161 reviews2 followers
April 9, 2026
Some books are just for reading, but others are for studying. This book is firmly in the second category. You need to work hard for the intellectual reward of getting a glimpse of how Charles Darwin's mind was working during a crucial period of his life, but the effort is well worthwhile.

Apart from hard work, the other obstacle to this book is its price, especially when it is possible to see these notebooks for free on the internet. But if you can afford to cough up the money then you will gain the advantage of being able to much more easily browse through the notebooks (and, if you're like me, highlight key passages and scribble marginal notes) than you can when looking at them on a computer screen. The editors also do a good job of guiding you through.
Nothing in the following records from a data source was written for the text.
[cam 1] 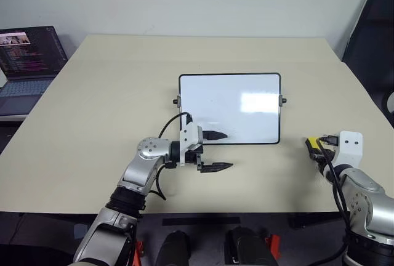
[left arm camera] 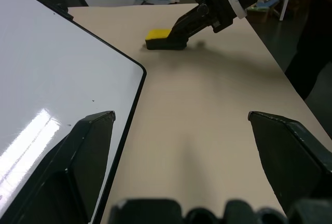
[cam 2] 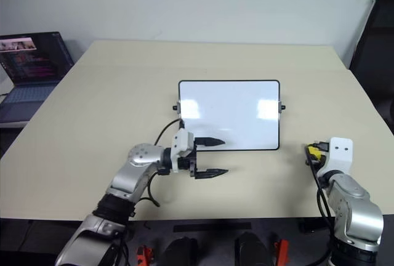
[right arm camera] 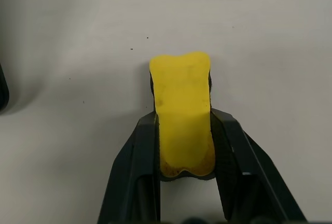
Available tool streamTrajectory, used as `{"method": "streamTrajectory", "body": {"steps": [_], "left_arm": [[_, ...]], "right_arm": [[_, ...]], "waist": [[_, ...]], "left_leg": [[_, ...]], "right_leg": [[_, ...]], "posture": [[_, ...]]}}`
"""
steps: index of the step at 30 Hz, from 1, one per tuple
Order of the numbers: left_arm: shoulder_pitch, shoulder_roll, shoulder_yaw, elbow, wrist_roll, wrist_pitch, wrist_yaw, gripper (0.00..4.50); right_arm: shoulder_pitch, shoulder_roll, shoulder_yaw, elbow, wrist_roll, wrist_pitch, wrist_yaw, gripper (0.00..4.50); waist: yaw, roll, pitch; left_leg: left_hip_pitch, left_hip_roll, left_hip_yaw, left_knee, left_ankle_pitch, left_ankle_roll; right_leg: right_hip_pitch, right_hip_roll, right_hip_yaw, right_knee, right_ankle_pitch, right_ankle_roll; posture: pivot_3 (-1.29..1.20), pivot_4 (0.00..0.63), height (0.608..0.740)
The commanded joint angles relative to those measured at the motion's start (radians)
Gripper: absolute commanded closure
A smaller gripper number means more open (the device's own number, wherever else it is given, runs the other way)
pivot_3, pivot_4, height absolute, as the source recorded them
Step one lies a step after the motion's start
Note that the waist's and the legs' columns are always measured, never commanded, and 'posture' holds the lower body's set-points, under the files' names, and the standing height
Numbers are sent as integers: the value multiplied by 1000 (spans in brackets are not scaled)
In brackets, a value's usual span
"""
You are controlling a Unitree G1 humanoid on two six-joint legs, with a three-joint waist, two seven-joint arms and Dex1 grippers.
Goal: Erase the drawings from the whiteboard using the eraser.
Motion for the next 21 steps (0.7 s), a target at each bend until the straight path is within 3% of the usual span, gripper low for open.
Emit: {"method": "streamTrajectory", "body": {"steps": [1, 7, 14, 21], "left_arm": [[2, 2, -3, -31, -5, -9, -8, 0], [4, 6, -3, -34, -5, -8, -13, 0], [28, 3, 7, -56, 2, 18, 34, 0], [134, -26, 57, -183, 30, 77, 263, 0]], "right_arm": [[-7, -15, -27, -4, 13, -4, -8, 2211], [-3, -30, -34, 4, 7, -15, -14, 151], [-21, 14, -66, -12, 8, -52, -73, 49], [-2, 33, -58, -106, 46, -175, -48, 49]], "waist": [[0, 0, 0], [0, 0, 0], [0, 0, 0], [-1, 0, 0]], "left_leg": [[0, 0, 0, 0, 0, 0], [0, 0, 0, 0, 0, 0], [0, 0, 0, 0, 0, 0], [0, 1, 0, 0, 0, 0]], "right_leg": [[0, 0, 0, 0, 0, 0], [0, 0, 0, 0, 0, 0], [0, 0, 0, 0, 0, 0], [0, 0, 0, 0, 0, 0]], "posture": [[0, 150, 740], [0, 150, 740], [0, 150, 740], [0, 150, 740]]}}
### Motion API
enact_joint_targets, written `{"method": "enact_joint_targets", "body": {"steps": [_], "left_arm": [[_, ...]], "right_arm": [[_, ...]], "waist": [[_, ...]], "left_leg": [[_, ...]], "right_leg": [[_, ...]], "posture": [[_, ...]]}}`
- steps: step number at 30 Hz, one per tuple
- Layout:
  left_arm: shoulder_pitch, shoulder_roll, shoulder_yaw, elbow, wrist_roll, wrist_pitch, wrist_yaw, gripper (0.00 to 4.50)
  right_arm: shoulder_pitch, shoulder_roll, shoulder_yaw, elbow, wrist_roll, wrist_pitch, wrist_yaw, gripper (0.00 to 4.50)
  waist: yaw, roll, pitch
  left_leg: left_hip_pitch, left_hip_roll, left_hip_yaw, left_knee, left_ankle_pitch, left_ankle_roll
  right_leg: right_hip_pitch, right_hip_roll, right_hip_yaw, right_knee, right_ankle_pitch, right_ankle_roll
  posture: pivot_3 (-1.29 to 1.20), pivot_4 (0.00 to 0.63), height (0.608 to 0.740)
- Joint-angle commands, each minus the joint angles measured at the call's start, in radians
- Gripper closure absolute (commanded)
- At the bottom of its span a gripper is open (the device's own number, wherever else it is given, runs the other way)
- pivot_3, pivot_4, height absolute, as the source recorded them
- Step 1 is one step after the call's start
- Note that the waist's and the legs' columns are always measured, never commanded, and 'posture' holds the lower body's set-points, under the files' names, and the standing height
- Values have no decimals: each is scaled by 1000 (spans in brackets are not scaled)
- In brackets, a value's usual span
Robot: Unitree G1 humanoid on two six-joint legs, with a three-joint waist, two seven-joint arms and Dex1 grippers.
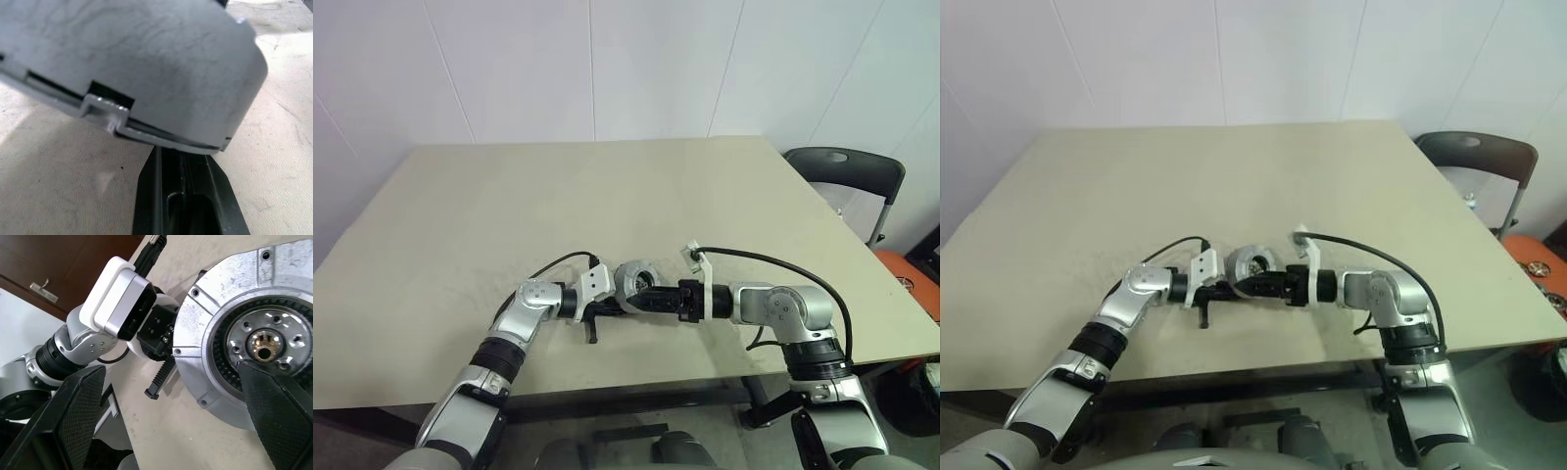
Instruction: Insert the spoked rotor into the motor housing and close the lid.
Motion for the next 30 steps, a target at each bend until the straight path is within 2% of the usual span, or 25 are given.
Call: {"method": "enact_joint_targets", "body": {"steps": [1, 10, 15, 21, 30], "left_arm": [[9, -20, -27, 4, 7, -12, -8, 4500], [-72, -61, 35, 117, 16, -155, 132, 4500], [-148, -100, 106, 213, 7, -268, 291, 4500], [-170, -127, 129, 242, -11, -293, 289, 4500], [-157, -128, 128, 250, -12, -300, 275, 4500]], "right_arm": [[-15, -23, 13, 4, -8, -26, 8, 22], [-19, -78, 70, 47, -65, -107, 42, 22], [-6, -76, 73, 49, -75, -123, 48, 22], [7, -62, 78, 59, -84, -134, 41, 22], [17, -74, 77, 73, -96, -148, 42, 22]], "waist": [[0, 0, 0], [-1, 0, 0], [-3, -1, 1], [-4, -1, 1], [-18, -1, 1]], "left_leg": [[0, 0, 0, 0, 0, 0], [1, -1, -2, 2, 1, -1], [1, -1, -5, 2, 2, -2], [1, -1, -7, 0, 2, -2], [1, -2, -11, 1, 2, -2]], "right_leg": [[0, 0, 0, 0, -1, 0], [2, 0, 0, 2, -2, 0], [1, 2, 0, 4, -1, 0], [1, 3, 0, 4, -2, 7], [2, 4, -1, 4, -2, 8]], "posture": [[0, 0, 740], [0, 0, 740], [0, 0, 740], [0, 0, 740], [0, 0, 740]]}}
The notebooks cover the key period when Darwin came round to the view that species had evolved from common ancestors, and then developed his own distinctive explanation (natural selection) of the mechanism of evolution.

So in about March 1837 we see Darwin's first notes on the idea of "transmutation", and then a few months later the famous "tree" diagram which illustrates branching evolution and extinction. (See page 180. My page references all relate to this book, not to the original notebooks.)

By late September 1838, after reading Malthus on population, Darwin had come up with the idea of natural selection. "One may say there is a force like a hundred thousand wedges trying to force every kind of adapted structure into the gaps in the oeconomy of Nature, or rather forming gaps by thrusting out weaker ones." (p. 375) (It is ironic that Malthus's population theory, which is actually wrong and reactionary when it comes to human society, inspired a correct theory of evolution.)

At the end of 1838 Darwin wrote that "Three principles will account for all (1) Grandchildren like grandfathers (2) Tendency for small change.. especially physical change (3) Great fertility in proportion to support of parents". (p. 412)

You can see Darwin's own shock at the fact that he was developing a philosophically materialist view of nature which does not require religious explanations of life or even of the human mind. He says to himself, "oh you Materialist!" (p. 291)

"Man in his arrogance thinks himself a great work worthy the interposition of a deity, more humble and I believe true to consider him created from animals." (p. 300) "He who would understand baboon would do more towards metaphysics than Locke". (p. 539)

He also questioned the idea that humans are "higher" than other animals. "It is absurd to talk about one animal being higher than another. WE consider those, where the cerebral structure/intellectual faculties most developed, as highest. - A bee doubtless would when instincts were." (p. 189) "Circumstances having given to the bee its instinct is not less wonderful than man his intellect". (p. 594)

Darwin realised that his ideas were dangerous ones and that he would have to be careful. "To avoid stating how far, I believe, in Materialism, say only that emotions, instincts degrees of talent, which are hereditary are so because brain of child resemble, parent stock." (p. 532)

In 1842 and 1844 Darwin wrote, but did not publish, two essays in which he set out his theory quite fully. (See my review here on Amazon of "The Foundations of The Origin of Species: Two Essays Written in 1842 and 1844".) But "On the Origin of Species" was not published until 1859. By then Alfred Russel Wallace had independently come up with the same theory of natural selection. But we can see from these notebooks, and from the two essays, that Darwin (as Wallace himself fully acknowledged) had developed the idea twenty years earlier.